Transworld Digital|March 2013|Print length 477 pages| e-book|5*
I am delighted to say that I loved Life After Life. I wasn’t at all sure that I would as I began reading it soon after I bought it (in 2013) and didn’t get very far before I decided to put it to one side for a while. A ‘while’ became years – and then at the end of 2016 I read A God in Ruins about Ursula’s brother Teddy, and loved it and decided to try Life After Life again. But, even so it has taken me until this September to get round to reading it. I can’t imagine what my problem with it was in 2013, because this time round once I’d started it I just knew I had to read it and I was immediately engrossed in the story.
Ursula Todd was born on 11 February 1910 at Fox Corner during a wild snowstorm. In the first version she was born before the doctor and the midwife arrived and she died, strangled by the umbilical cord around her neck. But in the second version the doctor had got there in time and saved her life, using a pair of small surgical scissors to snip the cord.
During the book Ursula dies many deaths and there are several different versions that her life takes over the course of the twentieth century – through both World Wars and beyond. Each time as she approaches death she experiences a vague unease, before the darkness falls. As she grows older she experiences different outcomes to the events that lead up to that feeling of unease, and finds that sometimes she can prevent the darkness from falling. By the end of the book I had a complete picture of a life lived to the full. I loved the way she experiences the same circumstances but because one little thing is changed it completely changes the whole sequence of events.
There is a constant thread throughout the book – the Todd family, Ursula’s mother, Sylvie, her father, Hugh, her aunt, Izzie, and her brothers and sisters, plus the family servants and friends. They all play more or less significant roles throughout Ursula’s life. It’s a large cast of characters but I had no difficulty in distinguishing them – they all felt ‘real’, partly I think because Atkinson is so good at depicting family life and relationships.
I would love to know more about several of the characters – Izzie, for one – Hugh’s wild bohemian sister, who Sylvie called a ‘cuckoo’ and Mrs Glover described as a ‘Flibbertigibbet’. Then there is Sylvie herself, who I found quite a mysterious character – in particular one of the chapters describing Ursula’s birth very near the end of the book set my imagination working overtime- what had Sylvie known and how? There is more about Ursula’s youngest brother, Teddy in A God In Ruins and I think I’ll have to re-read it soon to see what further light it throws on all the characters.
In some ways it is a tragic book – particularly the parts set during the war years. They are brilliantly written bringing the full of horror of war into focus; some of the standout scenes are those in London during the Blitz.

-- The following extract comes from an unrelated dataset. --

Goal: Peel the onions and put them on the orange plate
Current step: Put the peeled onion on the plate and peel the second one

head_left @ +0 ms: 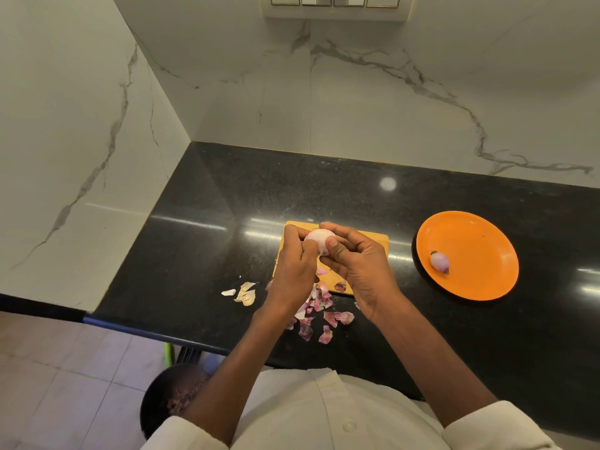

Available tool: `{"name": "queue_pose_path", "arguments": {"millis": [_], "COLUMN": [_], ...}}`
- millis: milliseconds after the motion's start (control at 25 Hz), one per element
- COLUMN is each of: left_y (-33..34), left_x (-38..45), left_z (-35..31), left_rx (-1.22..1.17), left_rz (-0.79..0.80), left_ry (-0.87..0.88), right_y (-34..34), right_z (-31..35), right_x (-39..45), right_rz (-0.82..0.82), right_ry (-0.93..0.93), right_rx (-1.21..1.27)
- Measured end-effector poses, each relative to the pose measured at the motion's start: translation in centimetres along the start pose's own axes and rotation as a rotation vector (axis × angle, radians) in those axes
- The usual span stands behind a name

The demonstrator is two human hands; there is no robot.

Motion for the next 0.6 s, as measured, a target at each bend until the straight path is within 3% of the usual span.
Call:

And it’s interesting to speculate how different the history of the twentieth century could have been if Hitler had been assassinated in 1930. The whole book is full of ‘what ifs’ – what if this character had behaved differently, what if that had not happened, what if you’d made a different choice of subject to study or a different career, or married a different person?
In fact I think the whole book is excellent, well researched and with such a different structure so well done that it kept me glued to the pages. I wish I’d read it earlier – but it obviously wasn’t the right time for me to read it then.